**What the task requires:** Using the material below, repeat exactly the lines from the one with "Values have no" through the one with "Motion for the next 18", ends included, without any images.

**Data provided:**
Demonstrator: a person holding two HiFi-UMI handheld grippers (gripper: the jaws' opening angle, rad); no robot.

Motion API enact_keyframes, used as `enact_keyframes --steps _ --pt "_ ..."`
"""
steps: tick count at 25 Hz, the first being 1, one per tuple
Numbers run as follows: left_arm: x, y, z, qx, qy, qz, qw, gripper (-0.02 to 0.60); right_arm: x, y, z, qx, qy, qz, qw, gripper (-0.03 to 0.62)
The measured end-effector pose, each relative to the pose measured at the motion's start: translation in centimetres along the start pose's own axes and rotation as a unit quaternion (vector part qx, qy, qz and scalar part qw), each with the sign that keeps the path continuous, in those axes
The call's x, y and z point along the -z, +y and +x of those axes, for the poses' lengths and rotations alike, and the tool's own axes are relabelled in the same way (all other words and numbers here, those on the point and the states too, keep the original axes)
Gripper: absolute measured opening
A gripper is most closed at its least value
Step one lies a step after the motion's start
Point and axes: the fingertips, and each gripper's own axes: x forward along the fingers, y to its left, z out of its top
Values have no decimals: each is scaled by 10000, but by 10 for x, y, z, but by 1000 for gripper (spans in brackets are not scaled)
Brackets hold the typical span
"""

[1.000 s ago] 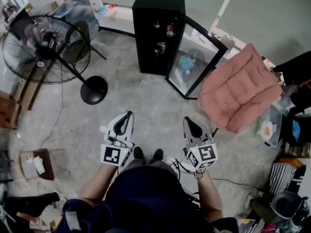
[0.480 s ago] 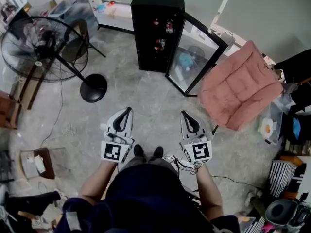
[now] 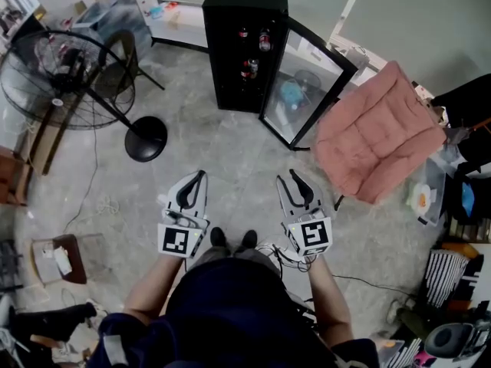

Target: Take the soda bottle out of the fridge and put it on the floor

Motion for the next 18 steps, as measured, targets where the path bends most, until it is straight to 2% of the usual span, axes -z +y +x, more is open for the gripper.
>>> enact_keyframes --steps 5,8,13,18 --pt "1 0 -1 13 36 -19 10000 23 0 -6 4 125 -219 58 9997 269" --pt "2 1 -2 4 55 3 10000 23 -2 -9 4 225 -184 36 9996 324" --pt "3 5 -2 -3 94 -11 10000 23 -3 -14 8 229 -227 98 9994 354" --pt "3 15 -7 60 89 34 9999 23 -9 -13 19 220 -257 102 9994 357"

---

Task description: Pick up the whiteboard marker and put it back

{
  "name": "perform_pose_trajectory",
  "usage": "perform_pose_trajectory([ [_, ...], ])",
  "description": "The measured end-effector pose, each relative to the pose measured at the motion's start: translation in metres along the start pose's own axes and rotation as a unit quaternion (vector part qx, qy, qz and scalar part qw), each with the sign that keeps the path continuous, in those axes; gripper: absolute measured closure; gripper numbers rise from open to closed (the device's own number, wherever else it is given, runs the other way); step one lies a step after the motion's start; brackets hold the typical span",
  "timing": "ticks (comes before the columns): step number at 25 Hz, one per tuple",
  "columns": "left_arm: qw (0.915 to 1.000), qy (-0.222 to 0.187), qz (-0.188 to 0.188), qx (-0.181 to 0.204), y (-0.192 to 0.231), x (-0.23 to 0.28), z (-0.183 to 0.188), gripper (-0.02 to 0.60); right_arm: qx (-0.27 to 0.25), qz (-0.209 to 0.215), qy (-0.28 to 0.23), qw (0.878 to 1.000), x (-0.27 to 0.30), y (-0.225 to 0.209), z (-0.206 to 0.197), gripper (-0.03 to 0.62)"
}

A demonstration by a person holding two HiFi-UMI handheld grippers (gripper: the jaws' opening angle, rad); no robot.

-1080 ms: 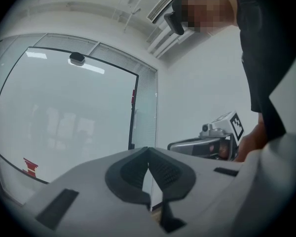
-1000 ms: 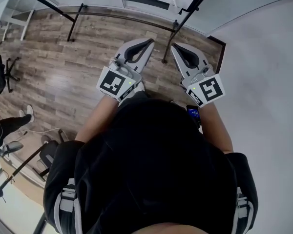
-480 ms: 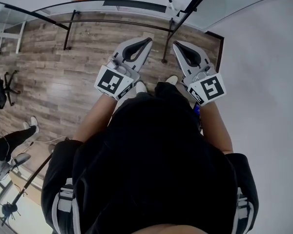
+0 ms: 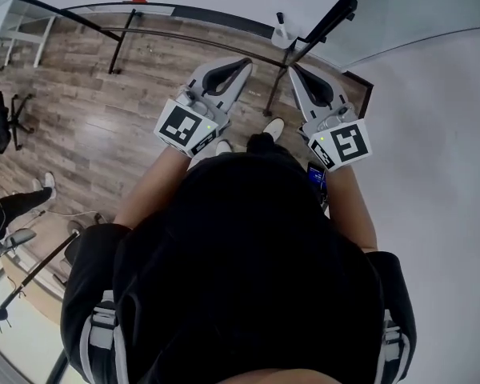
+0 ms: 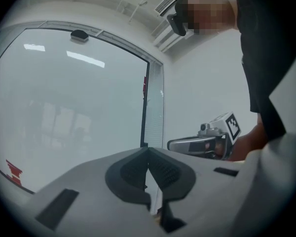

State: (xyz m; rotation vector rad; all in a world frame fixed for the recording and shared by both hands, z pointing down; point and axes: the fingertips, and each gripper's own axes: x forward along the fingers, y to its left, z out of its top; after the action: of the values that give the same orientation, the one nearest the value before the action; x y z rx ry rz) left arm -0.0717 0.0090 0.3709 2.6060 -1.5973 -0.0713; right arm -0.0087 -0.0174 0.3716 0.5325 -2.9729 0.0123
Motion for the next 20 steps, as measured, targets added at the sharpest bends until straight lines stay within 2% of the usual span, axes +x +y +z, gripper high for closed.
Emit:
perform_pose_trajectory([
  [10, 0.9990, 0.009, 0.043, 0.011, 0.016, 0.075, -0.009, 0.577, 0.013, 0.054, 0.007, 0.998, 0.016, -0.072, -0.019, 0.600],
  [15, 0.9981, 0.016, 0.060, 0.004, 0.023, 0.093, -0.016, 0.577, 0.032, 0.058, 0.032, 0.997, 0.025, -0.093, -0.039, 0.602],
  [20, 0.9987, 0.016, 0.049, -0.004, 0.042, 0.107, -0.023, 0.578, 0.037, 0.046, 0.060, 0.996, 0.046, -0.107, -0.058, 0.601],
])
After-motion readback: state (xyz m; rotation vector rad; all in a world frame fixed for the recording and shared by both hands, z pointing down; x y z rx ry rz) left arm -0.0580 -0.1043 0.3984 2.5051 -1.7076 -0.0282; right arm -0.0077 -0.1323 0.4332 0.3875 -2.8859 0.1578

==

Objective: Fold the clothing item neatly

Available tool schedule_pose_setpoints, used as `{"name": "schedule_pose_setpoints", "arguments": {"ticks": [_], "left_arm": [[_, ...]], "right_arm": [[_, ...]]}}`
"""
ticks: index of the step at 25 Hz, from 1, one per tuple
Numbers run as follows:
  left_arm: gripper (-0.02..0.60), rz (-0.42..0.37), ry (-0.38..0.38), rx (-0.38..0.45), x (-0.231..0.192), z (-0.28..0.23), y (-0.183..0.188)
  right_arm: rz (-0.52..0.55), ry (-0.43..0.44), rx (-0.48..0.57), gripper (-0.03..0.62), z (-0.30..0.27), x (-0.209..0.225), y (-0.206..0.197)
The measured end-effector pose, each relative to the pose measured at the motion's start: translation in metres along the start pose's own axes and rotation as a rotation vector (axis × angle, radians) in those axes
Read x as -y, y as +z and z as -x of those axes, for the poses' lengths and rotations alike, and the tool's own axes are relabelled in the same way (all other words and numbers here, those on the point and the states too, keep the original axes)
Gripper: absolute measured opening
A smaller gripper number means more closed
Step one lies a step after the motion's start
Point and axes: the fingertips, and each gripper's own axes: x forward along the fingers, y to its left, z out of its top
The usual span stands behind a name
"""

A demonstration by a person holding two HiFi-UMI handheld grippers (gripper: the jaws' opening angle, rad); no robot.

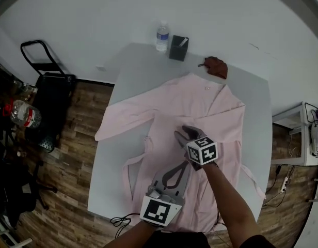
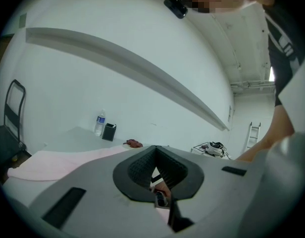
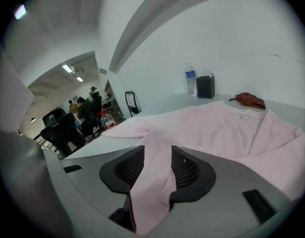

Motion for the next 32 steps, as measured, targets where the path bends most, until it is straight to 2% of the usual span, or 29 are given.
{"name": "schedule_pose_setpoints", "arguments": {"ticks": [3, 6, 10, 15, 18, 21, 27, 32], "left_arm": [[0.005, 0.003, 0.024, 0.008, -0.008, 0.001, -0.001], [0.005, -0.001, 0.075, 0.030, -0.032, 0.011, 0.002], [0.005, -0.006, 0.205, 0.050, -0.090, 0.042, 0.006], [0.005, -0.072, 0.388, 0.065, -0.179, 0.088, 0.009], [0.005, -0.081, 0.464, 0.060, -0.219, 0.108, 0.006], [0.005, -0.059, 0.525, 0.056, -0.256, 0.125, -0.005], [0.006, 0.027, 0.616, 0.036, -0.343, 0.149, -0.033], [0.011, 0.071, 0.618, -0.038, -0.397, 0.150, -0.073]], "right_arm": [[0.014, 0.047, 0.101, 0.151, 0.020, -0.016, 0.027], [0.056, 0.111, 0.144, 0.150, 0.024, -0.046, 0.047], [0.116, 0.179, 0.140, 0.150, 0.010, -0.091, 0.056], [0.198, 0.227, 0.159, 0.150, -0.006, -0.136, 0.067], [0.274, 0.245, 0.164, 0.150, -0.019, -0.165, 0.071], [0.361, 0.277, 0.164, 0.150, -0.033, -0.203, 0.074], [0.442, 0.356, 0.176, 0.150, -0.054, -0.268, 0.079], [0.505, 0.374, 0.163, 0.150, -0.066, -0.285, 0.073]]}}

**Solved exercise:**
Values have no decimals: each is scaled by 10000, but by 10 for x, y, z, but by 1000 for gripper (spans in brackets are not scaled)
Brackets hold the typical span
"""

[1.000 s ago] 
[0.480 s ago] 
[now] 

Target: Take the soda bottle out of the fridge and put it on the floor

Motion for the next 18 steps, as measured, targets where the path bends most, until it is straight to 2% of the usual span, axes -z +y +x, more is open for the gripper.

This answer is now finished.